▶ Task inputs:
== Segment start ==

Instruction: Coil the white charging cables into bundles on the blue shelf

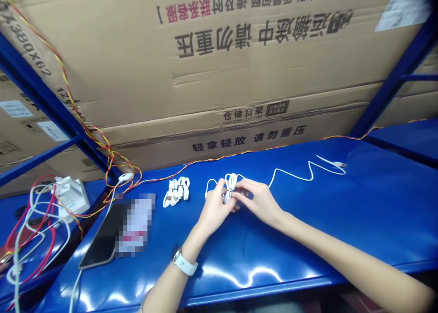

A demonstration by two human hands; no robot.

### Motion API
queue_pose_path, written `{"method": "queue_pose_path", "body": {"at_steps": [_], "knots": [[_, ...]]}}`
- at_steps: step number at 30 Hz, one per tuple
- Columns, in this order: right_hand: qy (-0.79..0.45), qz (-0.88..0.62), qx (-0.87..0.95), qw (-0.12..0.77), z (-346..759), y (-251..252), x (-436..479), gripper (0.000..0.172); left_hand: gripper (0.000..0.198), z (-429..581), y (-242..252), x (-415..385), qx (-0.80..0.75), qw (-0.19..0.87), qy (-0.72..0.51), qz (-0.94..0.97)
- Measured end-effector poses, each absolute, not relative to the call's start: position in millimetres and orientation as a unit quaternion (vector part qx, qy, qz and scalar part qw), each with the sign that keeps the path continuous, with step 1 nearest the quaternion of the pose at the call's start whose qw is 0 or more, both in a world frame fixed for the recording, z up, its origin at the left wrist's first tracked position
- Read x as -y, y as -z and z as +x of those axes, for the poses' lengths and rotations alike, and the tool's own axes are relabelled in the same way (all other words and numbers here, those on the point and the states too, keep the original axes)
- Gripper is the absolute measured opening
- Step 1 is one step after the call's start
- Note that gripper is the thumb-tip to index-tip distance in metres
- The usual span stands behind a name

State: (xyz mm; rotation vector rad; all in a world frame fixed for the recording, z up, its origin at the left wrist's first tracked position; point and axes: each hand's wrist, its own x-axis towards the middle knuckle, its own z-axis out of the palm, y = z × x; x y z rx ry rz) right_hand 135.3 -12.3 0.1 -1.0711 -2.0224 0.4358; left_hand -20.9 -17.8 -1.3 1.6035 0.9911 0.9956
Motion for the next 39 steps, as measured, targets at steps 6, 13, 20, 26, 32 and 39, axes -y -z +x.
{"method": "queue_pose_path", "body": {"at_steps": [6, 13, 20, 26, 32, 39], "knots": [[-0.148, -0.407, 0.819, 0.376, 138.4, -0.6, 11.5, 0.018, 0.022, -20.8, 1.7, 17.6, -0.41, 0.514, -0.401, 0.638], [-0.088, -0.39, 0.849, 0.345, 139.6, 3.9, 10.1, 0.016, 0.021, -23.5, 7.1, 15.2, -0.452, 0.449, -0.398, 0.66], [-0.207, -0.392, 0.837, 0.321, 130.2, -1.2, 19.9, 0.014, 0.01, -29.0, 13.4, 7.8, -0.536, 0.429, -0.38, 0.62], [-0.242, -0.418, 0.802, 0.352, 138.0, -11.2, 16.2, 0.011, 0.019, -39.8, 0.9, 0.1, -0.451, 0.571, -0.455, 0.513], [-0.351, -0.423, 0.747, 0.375, 149.3, -9.0, 2.3, 0.007, 0.025, -41.5, -10.5, 5.9, -0.303, 0.716, -0.441, 0.449], [-0.573, -0.392, 0.594, 0.407, 152.4, -14.9, -1.5, 0.019, 0.023, -42.1, -10.5, 5.8, -0.285, 0.726, -0.429, 0.456]]}}
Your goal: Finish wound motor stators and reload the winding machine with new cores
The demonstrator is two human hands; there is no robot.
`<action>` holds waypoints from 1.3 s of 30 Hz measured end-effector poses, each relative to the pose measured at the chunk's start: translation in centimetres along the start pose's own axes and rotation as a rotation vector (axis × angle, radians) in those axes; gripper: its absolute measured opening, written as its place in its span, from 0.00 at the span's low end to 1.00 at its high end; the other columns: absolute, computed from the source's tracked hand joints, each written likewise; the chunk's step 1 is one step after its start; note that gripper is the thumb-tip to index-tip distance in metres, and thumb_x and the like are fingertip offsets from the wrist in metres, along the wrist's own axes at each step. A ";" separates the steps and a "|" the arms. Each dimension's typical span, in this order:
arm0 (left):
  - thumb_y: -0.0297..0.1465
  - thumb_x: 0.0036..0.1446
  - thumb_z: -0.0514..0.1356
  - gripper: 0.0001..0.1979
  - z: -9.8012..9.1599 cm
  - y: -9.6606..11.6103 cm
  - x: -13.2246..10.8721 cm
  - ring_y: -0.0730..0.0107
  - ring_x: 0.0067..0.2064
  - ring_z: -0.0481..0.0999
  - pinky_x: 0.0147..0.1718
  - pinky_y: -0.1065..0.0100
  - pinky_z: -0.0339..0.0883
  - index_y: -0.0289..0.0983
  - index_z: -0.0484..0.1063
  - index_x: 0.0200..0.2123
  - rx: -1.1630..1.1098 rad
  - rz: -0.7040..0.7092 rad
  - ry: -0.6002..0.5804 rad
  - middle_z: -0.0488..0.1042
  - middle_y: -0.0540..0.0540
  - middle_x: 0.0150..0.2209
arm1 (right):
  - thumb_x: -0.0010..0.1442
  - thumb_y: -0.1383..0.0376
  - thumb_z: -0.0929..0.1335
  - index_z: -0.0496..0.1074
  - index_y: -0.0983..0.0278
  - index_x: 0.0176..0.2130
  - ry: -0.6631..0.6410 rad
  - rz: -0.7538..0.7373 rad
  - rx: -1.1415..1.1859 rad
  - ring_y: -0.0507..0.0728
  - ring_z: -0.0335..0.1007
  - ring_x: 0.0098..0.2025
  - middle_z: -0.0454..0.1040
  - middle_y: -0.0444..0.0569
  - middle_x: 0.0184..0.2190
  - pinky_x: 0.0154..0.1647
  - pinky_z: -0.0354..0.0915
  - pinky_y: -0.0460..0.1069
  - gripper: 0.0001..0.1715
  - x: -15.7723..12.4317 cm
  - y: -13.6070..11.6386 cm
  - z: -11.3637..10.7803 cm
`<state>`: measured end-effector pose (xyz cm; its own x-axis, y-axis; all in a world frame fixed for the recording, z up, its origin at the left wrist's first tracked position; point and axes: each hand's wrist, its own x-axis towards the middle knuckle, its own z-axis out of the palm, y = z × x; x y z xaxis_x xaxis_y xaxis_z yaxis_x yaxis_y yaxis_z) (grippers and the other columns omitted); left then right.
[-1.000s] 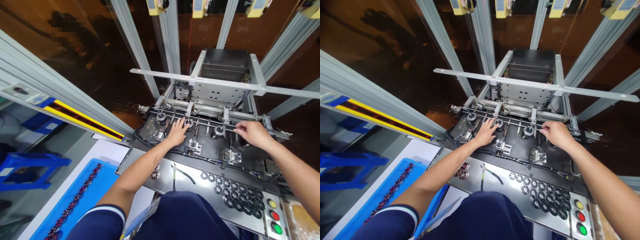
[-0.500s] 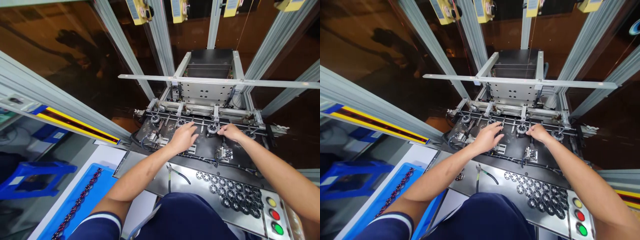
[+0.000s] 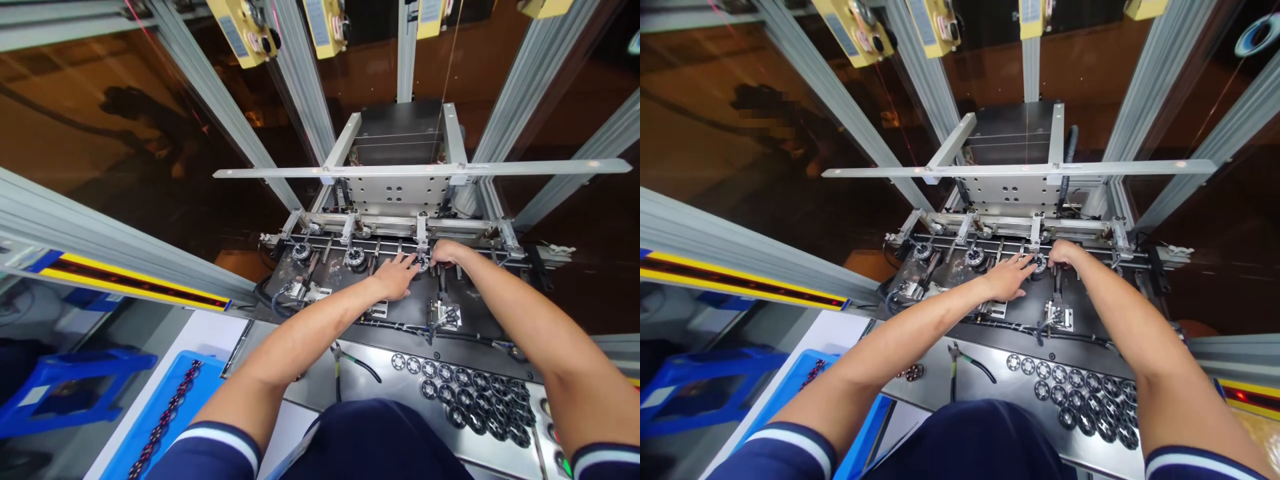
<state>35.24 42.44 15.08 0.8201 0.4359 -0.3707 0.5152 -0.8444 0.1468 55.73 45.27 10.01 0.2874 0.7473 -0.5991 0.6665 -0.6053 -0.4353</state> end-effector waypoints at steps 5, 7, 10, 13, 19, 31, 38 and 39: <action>0.34 0.58 0.65 0.41 -0.5 0.0 0.1 0.42 0.74 0.44 0.65 0.43 0.56 0.41 0.49 0.70 0.011 0.015 -0.048 0.39 0.39 0.75 | 0.66 0.57 0.69 0.70 0.66 0.53 0.129 -0.032 0.064 0.59 0.73 0.49 0.73 0.53 0.51 0.48 0.73 0.57 0.20 -0.4 0.5 -0.4; 0.34 0.57 0.65 0.42 -0.7 0.1 0.2 0.42 0.74 0.44 0.66 0.44 0.56 0.41 0.49 0.70 0.009 0.009 -0.068 0.39 0.38 0.75 | 0.66 0.56 0.68 0.71 0.66 0.52 0.115 -0.072 0.100 0.59 0.73 0.48 0.73 0.51 0.50 0.48 0.73 0.57 0.20 -1.1 0.9 -0.1; 0.34 0.57 0.65 0.43 -1.0 0.0 0.2 0.43 0.73 0.46 0.66 0.46 0.56 0.43 0.48 0.71 0.005 -0.001 -0.108 0.39 0.40 0.75 | 0.66 0.56 0.69 0.72 0.67 0.51 0.072 -0.120 0.147 0.59 0.74 0.47 0.74 0.50 0.49 0.47 0.73 0.56 0.19 -1.9 1.2 0.7; 0.35 0.58 0.64 0.44 -1.0 -0.3 0.1 0.44 0.73 0.47 0.64 0.47 0.59 0.45 0.44 0.71 -0.007 0.005 -0.146 0.35 0.43 0.75 | 0.66 0.57 0.68 0.71 0.67 0.51 0.046 -0.123 0.168 0.57 0.74 0.46 0.74 0.51 0.48 0.46 0.73 0.56 0.19 -2.1 1.3 1.4; 0.35 0.56 0.65 0.46 -0.7 -0.6 0.4 0.42 0.72 0.51 0.63 0.46 0.60 0.45 0.43 0.72 -0.006 -0.007 -0.163 0.31 0.42 0.75 | 0.66 0.57 0.69 0.71 0.67 0.51 0.032 -0.131 0.106 0.58 0.74 0.47 0.74 0.51 0.49 0.47 0.73 0.56 0.19 -2.8 0.5 1.6; 0.33 0.68 0.50 0.21 -1.7 3.1 0.2 0.56 0.65 0.68 0.61 0.55 0.65 0.37 0.63 0.63 0.026 0.110 0.110 0.70 0.37 0.63 | 0.58 0.63 0.73 0.79 0.64 0.32 0.457 -0.119 -0.183 0.60 0.76 0.42 0.80 0.51 0.35 0.47 0.67 0.53 0.06 -15.0 9.7 -7.0; 0.31 0.63 0.59 0.32 -1.6 8.8 8.8 0.52 0.73 0.50 0.66 0.50 0.58 0.36 0.55 0.68 0.089 0.346 0.111 0.50 0.40 0.73 | 0.65 0.58 0.69 0.73 0.66 0.47 0.330 -0.090 -0.265 0.57 0.73 0.49 0.75 0.51 0.49 0.51 0.71 0.58 0.15 -11.1 13.7 -6.7; 0.31 0.61 0.61 0.35 -1.3 9.2 9.4 0.50 0.73 0.49 0.65 0.48 0.58 0.36 0.53 0.69 0.102 0.352 0.101 0.48 0.40 0.73 | 0.66 0.58 0.69 0.73 0.66 0.49 0.309 -0.105 -0.262 0.58 0.73 0.50 0.74 0.51 0.50 0.51 0.72 0.58 0.16 -10.6 13.7 -6.3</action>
<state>48.05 39.15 14.16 0.9655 0.1380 -0.2209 0.1745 -0.9724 0.1550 66.11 30.79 14.61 0.3749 0.8723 -0.3139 0.8441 -0.4612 -0.2736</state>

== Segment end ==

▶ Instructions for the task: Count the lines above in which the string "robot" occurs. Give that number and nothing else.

▶ Exercise response: 2